### Requirement
Your task is to print all of the data word for word.

────────

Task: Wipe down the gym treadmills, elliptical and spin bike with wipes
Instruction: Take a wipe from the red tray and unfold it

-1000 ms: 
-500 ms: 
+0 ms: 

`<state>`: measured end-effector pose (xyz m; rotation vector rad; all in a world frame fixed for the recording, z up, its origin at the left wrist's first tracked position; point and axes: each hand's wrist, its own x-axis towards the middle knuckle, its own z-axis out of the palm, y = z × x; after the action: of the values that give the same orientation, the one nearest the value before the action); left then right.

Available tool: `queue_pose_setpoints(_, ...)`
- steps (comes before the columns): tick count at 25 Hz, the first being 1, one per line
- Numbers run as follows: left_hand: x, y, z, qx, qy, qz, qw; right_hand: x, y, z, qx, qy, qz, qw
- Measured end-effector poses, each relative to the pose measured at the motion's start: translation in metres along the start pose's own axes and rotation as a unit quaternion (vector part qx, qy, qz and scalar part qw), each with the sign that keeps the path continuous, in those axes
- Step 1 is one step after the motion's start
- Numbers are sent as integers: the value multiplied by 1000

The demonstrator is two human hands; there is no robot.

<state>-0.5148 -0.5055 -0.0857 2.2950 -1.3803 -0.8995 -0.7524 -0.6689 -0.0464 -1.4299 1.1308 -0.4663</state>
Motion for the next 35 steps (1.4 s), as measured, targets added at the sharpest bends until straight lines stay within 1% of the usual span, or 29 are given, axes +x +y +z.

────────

### Your solution
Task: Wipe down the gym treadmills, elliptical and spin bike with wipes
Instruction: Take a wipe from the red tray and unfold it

-1000 ms: 
-500 ms: 
+0 ms: 

`<state>`: measured end-effector pose (xyz m; rotation vector rad; all in a world frame fixed for the recording, z up, its origin at the left wrist's first tracked position; point and axes: each hand's wrist, its own x-axis towards the middle knuckle, its own z-axis out of the palm, y = z × x; after the action: of the values that give the same orientation, the one nearest the value before the action); left then right.

Available tool: `queue_pose_setpoints(_, ...)`
- steps (comes before the columns): tick count at 25 Hz, the first being 1, one per line
- Numbers run as follows: left_hand: x, y, z, qx, qy, qz, qw; right_hand: x, y, z, qx, qy, qz, qw
- Measured end-effector poses, each relative to the pose measured at the motion's start: translation in metres along the start pose's own axes and rotation as a unit quaternion (vector part qx, qy, qz and scalar part qw), each with the sign that keeps the path continuous, in those axes
- Step 1 is one step after the motion's start
- Numbers are sent as integers: the value multiplied by 1000

The demonstrator is two human hands; there is no robot.

<state>-0.5148 -0.5055 -0.0857 2.2950 -1.3803 -0.8995 -0.7524 -0.6689 -0.0464 -1.4299 1.1308 -0.4663</state>
Motion for the next 35 steps (1.4 s), as measured, targets added at the sharpest bends until straight lines stay within 1% of the usual span, or 29 are given, axes +x +y +z.

With this, the exercise is complete.